# [What to produce]
If a line below includes the string "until", copy it.

Recorded data
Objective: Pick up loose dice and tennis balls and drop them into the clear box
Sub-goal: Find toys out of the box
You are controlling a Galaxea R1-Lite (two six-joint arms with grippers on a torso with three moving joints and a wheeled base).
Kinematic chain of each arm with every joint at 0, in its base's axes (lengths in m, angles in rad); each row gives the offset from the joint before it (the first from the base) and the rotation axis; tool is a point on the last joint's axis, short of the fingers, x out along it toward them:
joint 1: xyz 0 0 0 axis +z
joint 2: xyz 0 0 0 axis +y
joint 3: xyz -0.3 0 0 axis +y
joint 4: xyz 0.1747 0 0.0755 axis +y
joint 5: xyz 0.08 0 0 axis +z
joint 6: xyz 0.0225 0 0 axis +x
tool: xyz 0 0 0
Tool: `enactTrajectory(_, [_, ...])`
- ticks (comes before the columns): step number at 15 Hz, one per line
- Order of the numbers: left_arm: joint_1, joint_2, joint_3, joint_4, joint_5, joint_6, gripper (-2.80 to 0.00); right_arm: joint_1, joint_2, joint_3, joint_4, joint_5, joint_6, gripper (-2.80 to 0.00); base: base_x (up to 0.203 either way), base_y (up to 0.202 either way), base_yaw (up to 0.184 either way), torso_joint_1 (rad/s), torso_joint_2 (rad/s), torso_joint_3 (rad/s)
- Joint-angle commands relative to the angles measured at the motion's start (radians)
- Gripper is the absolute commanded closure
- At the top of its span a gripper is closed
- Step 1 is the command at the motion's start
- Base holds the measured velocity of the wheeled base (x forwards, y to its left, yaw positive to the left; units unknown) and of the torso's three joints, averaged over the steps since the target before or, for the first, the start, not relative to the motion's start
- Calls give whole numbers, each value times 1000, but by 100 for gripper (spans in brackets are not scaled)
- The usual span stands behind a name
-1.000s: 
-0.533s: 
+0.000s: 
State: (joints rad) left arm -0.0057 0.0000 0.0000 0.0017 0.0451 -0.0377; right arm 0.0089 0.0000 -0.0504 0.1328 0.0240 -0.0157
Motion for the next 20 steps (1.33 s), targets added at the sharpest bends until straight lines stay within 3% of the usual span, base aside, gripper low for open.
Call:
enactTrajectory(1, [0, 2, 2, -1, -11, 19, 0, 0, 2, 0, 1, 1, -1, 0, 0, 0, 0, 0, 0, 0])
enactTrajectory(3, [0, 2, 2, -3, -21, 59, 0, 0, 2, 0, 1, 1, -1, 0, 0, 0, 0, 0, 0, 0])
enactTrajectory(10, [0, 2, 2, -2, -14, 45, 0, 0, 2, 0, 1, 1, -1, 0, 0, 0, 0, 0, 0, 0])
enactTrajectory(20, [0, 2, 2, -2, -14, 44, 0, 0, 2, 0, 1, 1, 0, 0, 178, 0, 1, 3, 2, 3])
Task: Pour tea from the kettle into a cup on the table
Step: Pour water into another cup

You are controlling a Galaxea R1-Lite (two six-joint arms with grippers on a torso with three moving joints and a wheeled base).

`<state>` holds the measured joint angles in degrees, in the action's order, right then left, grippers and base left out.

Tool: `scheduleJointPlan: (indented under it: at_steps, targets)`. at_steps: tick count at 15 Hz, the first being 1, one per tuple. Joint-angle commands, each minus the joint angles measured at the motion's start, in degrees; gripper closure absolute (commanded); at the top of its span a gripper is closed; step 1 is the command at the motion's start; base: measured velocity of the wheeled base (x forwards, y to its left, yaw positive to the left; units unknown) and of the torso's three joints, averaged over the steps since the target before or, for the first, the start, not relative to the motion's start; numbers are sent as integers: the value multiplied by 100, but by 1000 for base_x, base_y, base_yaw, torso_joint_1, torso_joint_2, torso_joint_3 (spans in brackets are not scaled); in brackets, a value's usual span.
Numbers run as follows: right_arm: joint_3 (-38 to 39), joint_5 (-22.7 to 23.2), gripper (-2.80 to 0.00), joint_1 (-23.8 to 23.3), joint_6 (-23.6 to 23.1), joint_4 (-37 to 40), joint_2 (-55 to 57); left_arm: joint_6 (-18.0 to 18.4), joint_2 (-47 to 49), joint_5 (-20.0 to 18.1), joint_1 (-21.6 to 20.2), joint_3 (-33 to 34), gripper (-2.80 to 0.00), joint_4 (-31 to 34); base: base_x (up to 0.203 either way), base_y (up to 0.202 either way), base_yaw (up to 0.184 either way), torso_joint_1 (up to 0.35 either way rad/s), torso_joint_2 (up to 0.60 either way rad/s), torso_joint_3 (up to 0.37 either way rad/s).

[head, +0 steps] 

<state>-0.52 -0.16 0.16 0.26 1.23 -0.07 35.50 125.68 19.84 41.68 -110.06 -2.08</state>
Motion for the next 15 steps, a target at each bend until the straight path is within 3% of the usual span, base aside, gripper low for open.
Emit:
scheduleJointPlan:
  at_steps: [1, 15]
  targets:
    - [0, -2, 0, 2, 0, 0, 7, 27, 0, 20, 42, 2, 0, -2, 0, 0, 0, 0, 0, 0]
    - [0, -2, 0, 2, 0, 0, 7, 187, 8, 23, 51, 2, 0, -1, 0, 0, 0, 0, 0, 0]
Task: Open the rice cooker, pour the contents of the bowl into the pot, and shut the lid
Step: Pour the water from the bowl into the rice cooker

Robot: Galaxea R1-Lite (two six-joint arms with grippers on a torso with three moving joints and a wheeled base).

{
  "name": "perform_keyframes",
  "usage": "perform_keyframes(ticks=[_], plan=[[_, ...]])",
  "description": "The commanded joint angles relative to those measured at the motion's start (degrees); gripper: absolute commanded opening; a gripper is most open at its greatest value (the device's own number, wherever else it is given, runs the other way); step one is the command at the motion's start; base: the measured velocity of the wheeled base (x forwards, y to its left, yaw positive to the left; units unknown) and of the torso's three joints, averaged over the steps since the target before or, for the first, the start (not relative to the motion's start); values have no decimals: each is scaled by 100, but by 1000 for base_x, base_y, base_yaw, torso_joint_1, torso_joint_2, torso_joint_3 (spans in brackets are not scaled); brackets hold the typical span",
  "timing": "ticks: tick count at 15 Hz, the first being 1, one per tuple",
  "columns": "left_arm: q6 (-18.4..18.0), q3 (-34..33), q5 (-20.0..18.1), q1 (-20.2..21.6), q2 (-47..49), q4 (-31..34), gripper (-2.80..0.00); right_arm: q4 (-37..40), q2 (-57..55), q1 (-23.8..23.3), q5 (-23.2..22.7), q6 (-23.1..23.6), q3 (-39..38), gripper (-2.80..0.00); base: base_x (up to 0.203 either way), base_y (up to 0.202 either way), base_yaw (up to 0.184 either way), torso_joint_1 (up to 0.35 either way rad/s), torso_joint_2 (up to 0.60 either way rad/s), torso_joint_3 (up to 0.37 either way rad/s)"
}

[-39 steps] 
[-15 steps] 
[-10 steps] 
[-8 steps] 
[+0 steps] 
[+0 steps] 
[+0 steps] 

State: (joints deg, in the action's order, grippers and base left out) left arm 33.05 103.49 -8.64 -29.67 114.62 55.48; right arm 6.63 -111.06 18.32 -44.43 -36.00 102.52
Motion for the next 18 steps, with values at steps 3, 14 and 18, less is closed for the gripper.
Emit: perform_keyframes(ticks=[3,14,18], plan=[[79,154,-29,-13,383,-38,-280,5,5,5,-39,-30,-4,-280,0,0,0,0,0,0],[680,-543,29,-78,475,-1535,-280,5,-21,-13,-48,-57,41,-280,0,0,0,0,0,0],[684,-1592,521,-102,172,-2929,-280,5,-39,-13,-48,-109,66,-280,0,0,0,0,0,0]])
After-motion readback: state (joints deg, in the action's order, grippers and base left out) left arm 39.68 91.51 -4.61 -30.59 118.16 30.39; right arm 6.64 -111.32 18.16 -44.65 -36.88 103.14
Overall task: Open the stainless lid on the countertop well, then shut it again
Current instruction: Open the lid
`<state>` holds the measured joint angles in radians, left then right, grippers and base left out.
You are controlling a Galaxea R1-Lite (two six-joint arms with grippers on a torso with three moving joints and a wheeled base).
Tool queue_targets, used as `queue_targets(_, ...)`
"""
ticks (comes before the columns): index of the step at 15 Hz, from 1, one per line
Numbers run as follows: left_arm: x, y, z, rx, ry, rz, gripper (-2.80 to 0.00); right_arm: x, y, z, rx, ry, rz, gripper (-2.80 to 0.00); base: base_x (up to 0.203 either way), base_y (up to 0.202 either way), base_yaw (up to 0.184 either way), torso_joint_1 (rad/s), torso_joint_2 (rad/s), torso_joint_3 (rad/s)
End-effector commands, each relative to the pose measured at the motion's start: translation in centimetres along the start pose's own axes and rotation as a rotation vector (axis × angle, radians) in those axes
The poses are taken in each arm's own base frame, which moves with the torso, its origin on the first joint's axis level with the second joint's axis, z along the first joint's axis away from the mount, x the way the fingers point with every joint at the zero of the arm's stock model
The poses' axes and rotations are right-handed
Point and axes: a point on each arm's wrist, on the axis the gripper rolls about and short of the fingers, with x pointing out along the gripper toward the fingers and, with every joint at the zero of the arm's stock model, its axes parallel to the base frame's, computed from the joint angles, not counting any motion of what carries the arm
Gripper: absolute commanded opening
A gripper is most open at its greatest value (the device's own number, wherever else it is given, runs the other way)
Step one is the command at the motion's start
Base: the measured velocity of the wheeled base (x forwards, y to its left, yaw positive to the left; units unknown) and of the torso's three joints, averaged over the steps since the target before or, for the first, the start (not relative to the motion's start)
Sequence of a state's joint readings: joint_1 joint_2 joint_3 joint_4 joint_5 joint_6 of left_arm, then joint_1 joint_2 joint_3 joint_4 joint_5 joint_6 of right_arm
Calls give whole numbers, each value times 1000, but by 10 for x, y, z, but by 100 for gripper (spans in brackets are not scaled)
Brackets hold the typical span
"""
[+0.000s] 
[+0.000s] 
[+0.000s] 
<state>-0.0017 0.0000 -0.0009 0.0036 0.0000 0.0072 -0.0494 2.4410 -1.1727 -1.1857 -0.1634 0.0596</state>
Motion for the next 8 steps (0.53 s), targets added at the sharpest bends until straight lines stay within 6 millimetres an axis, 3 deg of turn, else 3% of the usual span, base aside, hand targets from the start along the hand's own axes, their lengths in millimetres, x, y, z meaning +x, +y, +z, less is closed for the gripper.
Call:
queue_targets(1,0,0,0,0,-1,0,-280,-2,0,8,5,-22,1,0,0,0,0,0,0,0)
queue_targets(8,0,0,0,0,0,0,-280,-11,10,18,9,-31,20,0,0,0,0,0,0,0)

# [Response area]
Motion for the next 20 steps (1.33 s), targets added at the sharpest bends until straight lines stay within 3% of the usual span, base aside, gripper low for open.
Motion for the next 15 steps, a target at each bend until the straight path is within 3% of the usual span, base aside, gripper low for open.
Motion for the next 8 steps (0.53 s), targets added at the sharpest bends until straight lines stay within 6 millimetres an axis, 3 deg of turn, else 3% of the usual span, base aside, hand targets from the start along the hand's own axes, their lengths in millimetres, x, y, z meaning +x, +y, +z, less is closed for the gripper.

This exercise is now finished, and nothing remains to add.